----- Collected data -----

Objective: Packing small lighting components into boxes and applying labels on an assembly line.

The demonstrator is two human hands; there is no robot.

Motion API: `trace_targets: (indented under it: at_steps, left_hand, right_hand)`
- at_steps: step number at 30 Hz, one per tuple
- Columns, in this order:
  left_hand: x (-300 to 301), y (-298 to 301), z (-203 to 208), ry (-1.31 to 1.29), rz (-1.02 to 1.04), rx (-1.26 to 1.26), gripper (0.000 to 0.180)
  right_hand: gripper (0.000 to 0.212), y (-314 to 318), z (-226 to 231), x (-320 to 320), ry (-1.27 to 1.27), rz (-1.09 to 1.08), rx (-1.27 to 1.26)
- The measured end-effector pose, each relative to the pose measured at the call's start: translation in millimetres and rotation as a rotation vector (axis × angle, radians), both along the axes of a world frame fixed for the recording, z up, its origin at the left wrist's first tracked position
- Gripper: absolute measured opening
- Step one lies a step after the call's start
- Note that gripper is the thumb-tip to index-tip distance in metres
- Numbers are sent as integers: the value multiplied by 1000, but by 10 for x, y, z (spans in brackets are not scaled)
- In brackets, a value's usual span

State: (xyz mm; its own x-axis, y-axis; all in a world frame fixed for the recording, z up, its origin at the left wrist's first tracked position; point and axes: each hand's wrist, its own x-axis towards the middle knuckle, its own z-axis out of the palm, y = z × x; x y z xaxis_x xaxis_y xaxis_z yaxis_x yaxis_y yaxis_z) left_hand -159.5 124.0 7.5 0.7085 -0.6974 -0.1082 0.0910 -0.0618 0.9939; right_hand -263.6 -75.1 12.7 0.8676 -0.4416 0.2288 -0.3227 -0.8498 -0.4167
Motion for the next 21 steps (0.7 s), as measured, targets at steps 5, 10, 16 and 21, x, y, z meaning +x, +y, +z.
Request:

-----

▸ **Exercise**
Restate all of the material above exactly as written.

▸ **Answer to this exercise**
Objective: Packing small lighting components into boxes and applying labels on an assembly line.

The demonstrator is two human hands; there is no robot.

Motion API: `trace_targets: (indented under it: at_steps, left_hand, right_hand)`
- at_steps: step number at 30 Hz, one per tuple
- Columns, in this order:
  left_hand: x (-300 to 301), y (-298 to 301), z (-203 to 208), ry (-1.31 to 1.29), rz (-1.02 to 1.04), rx (-1.26 to 1.26), gripper (0.000 to 0.180)
  right_hand: gripper (0.000 to 0.212), y (-314 to 318), z (-226 to 231), x (-320 to 320), ry (-1.27 to 1.27), rz (-1.09 to 1.08), rx (-1.27 to 1.26)
- The measured end-effector pose, each relative to the pose measured at the call's start: translation in millimetres and rotation as a rotation vector (axis × angle, radians), both along the axes of a world frame fixed for the recording, z up, its origin at the left wrist's first tracked position
- Gripper: absolute measured opening
- Step one lies a step after the call's start
- Note that gripper is the thumb-tip to index-tip distance in metres
- Numbers are sent as integers: the value multiplied by 1000, but by 10 for x, y, z (spans in brackets are not scaled)
- In brackets, a value's usual span

State: (xyz mm; its own x-axis, y-axis; all in a world frame fixed for the recording, z up, its origin at the left wrist's first tracked position; point and axes: each hand's wrist, its own x-axis towards the middle knuckle, its own z-axis out of the palm, y = z × x; x y z xaxis_x xaxis_y xaxis_z yaxis_x yaxis_y yaxis_z) left_hand -159.5 124.0 7.5 0.7085 -0.6974 -0.1082 0.0910 -0.0618 0.9939; right_hand -263.6 -75.1 12.7 0.8676 -0.4416 0.2288 -0.3227 -0.8498 -0.4167
Motion for the next 21 steps (0.7 s), as measured, targets at steps 5, 10, 16 and 21, x, y, z meaning +x, +y, +z.
Request:

No additional answer is expected.